**DIRECTIONS FOR THIS TASK:**
All of the data is to be copied word for word.

**DATA:**
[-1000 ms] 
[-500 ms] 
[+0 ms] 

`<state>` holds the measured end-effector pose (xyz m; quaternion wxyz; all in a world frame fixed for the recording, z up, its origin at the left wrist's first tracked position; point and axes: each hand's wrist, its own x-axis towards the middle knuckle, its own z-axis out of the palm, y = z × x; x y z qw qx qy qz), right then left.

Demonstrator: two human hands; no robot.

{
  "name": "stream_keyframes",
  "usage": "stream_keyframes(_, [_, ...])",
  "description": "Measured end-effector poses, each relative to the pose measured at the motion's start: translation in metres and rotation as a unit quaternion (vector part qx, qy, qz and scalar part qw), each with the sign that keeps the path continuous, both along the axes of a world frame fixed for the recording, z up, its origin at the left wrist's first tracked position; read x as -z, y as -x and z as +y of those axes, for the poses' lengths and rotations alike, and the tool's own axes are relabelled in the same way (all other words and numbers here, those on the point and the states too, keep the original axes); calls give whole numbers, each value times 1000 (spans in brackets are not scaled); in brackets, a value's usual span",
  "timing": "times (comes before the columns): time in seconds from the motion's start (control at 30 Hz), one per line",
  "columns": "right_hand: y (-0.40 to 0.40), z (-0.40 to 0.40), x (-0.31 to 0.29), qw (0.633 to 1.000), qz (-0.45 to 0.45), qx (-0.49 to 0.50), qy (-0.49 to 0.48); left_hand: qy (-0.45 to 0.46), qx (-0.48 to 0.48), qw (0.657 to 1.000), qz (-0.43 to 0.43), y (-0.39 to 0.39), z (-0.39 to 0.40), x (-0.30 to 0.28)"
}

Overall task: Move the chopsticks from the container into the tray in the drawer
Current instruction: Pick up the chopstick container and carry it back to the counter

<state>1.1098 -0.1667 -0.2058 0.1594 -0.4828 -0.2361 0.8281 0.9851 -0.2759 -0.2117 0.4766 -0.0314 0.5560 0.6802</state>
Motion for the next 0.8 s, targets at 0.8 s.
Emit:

**RESPONSE TO THE TASK:**
[-1000 ms] 
[-500 ms] 
[+0 ms] 

`<state>` holds the measured end-effector pose (xyz m; quaternion wxyz; all in a world frame fixed for the recording, z up, its origin at the left wrist's first tracked position; point and axes: each hand's wrist, its own x-axis towards the middle knuckle, its own z-axis out of the palm, y = z × x; x y z qw qx qy qz), right then left.

Demonstrator: two human hands; no robot.

{
  "name": "stream_keyframes",
  "usage": "stream_keyframes(_, [_, ...])",
  "description": "Measured end-effector poses, each relative to the pose measured at the motion's start: translation in metres and rotation as a unit quaternion (vector part qx, qy, qz and scalar part qw), each with the sign that keeps the path continuous, both along the axes of a world frame fixed for the recording, z up, its origin at the left wrist's first tracked position; read x as -z, y as -x and z as +y of those axes, for the poses' lengths and rotations alike, and the tool's own axes are relabelled in the same way (all other words and numbers here, those on the point and the states too, keep the original axes); calls give whole numbers, each value times 1000 (spans in brackets are not scaled); in brackets, a value's usual span",
  "timing": "times (comes before the columns): time in seconds from the motion's start (control at 30 Hz), one per line",
  "columns": "right_hand: y (-0.40 to 0.40), z (-0.40 to 0.40), x (-0.31 to 0.29), qw (0.633 to 1.000), qz (-0.45 to 0.45), qx (-0.49 to 0.50), qy (-0.49 to 0.48); left_hand: qy (-0.45 to 0.46), qx (-0.48 to 0.48), qw (0.657 to 1.000), qz (-0.43 to 0.43), y (-0.39 to 0.39), z (-0.39 to 0.40), x (-0.30 to 0.28)"
}

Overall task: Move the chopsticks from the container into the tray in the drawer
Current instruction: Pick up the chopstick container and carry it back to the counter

<state>1.1098 -0.1667 -0.2058 0.1594 -0.4828 -0.2361 0.8281 0.9851 -0.2759 -0.2117 0.4766 -0.0314 0.5560 0.6802</state>
Motion for the next 0.8 s, targets at 0.8 s.
Emit:

Nothing remains open in this exercise.